_Task instructions_
All of the data must be output exactly, with every picture left out.

Start of Block

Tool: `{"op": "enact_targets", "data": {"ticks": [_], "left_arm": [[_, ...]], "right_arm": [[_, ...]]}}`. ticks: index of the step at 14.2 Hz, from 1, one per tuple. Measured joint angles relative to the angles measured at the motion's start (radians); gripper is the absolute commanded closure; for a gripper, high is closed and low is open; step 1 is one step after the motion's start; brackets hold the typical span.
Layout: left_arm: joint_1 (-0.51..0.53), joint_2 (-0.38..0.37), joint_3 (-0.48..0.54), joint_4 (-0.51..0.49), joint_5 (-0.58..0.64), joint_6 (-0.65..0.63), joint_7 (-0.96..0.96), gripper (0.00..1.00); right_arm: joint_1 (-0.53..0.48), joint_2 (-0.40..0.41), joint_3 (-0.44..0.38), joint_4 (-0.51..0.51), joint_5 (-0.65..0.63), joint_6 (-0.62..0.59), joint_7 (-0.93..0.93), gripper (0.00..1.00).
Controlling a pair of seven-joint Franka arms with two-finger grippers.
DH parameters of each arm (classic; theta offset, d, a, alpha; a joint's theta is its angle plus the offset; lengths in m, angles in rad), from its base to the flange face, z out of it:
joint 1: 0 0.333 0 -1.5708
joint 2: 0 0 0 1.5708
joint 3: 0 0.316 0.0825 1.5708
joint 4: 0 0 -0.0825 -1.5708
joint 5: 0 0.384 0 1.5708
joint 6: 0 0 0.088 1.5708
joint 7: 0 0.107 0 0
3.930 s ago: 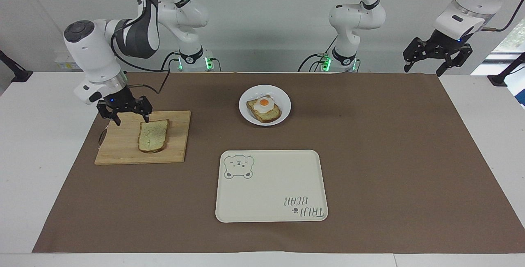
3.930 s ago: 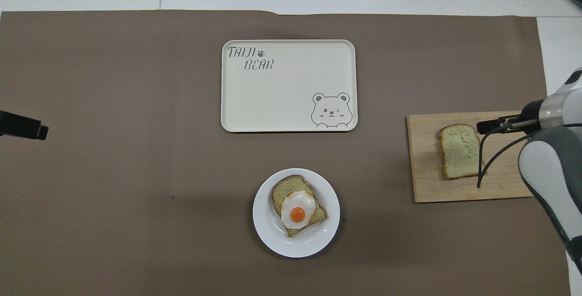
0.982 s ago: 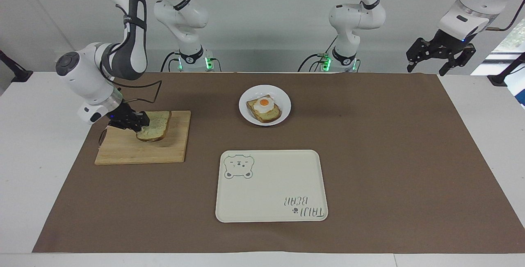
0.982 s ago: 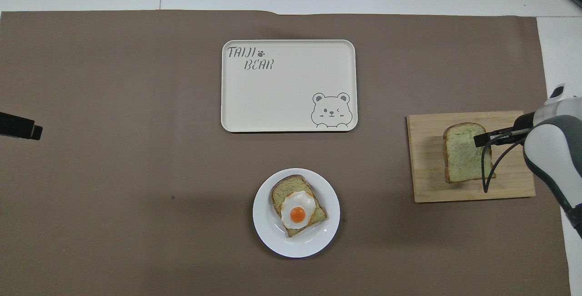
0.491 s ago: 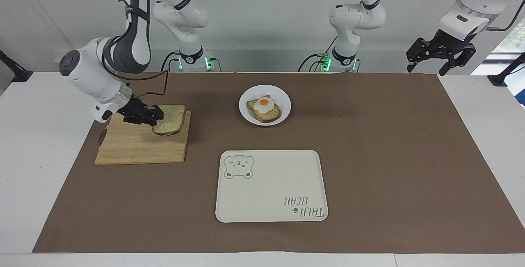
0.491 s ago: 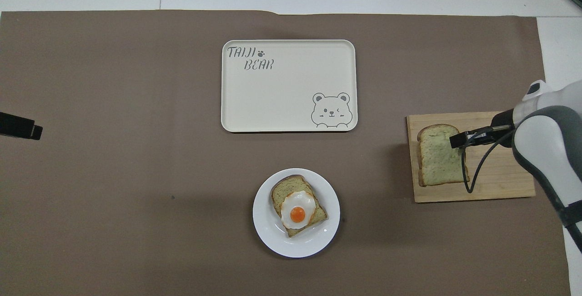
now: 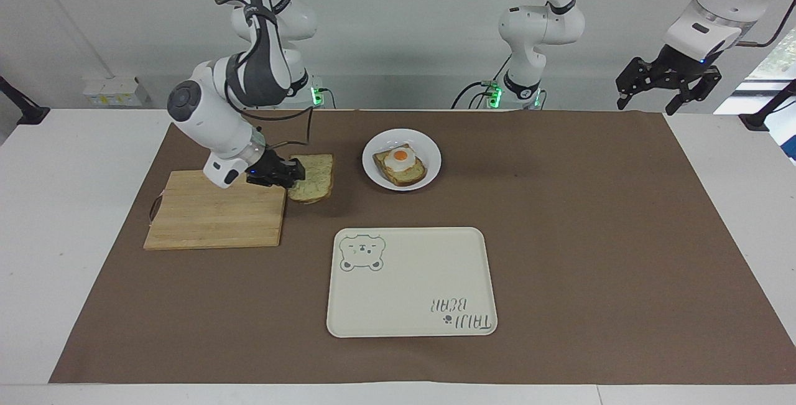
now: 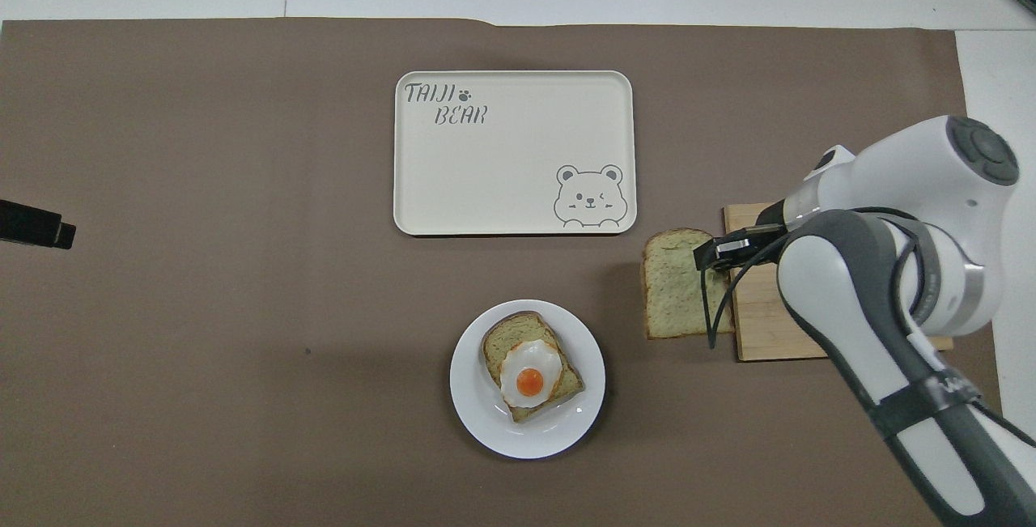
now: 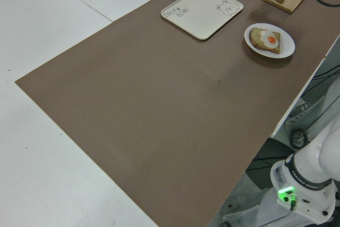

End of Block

_Solution to this exercise_
Tool: `{"op": "enact_targets", "data": {"ticks": [_], "left_arm": [[_, ...]], "right_arm": [[_, ...]]}}`. ticks: index of the step at 14.2 Hz, from 1, one per tuple. Measured joint angles relative to the angles measured at the motion's start (radians); gripper is the absolute commanded closure; for a gripper, high is closed and low is open; step 1 is one step after the motion's start; brackets hold the typical span.
Layout: left_arm: joint_1 (-0.51..0.53), joint_2 (-0.38..0.37), joint_3 (-0.48..0.54), joint_4 (-0.51..0.49), joint_5 (-0.58..0.64), joint_6 (-0.65..0.63), joint_7 (-0.96..0.96), gripper (0.00..1.00); right_arm: joint_1 (-0.53..0.48), joint_2 (-0.40..0.41), joint_3 (-0.44..0.38), joint_4 (-0.51..0.51), joint_5 (-0.65..0.63), joint_6 (-0.62..0.59), joint_7 (-0.93..0.93), gripper (0.00..1.00).
Controlling a pair of seven-joint Franka arms with two-finger grippers.
DH parameters of each arm (classic; theta offset, d, a, alpha; a joint's theta is its angle plus the offset; lengths in m, angles in rad), from its base to the flange face, z out of it:
joint 1: 0 0.333 0 -1.5708
joint 2: 0 0 0 1.5708
joint 3: 0 0.316 0.0825 1.5708
joint 4: 0 0 -0.0825 -1.5708
joint 5: 0 0.384 0 1.5708
joint 6: 0 0 0.088 1.5708
joint 7: 0 0.107 0 0
3.930 s ago: 
3.930 s ago: 
0.982 s ago: 
0.982 s ago: 
0.491 s ago: 
0.491 s ago: 
now: 
now: 
now: 

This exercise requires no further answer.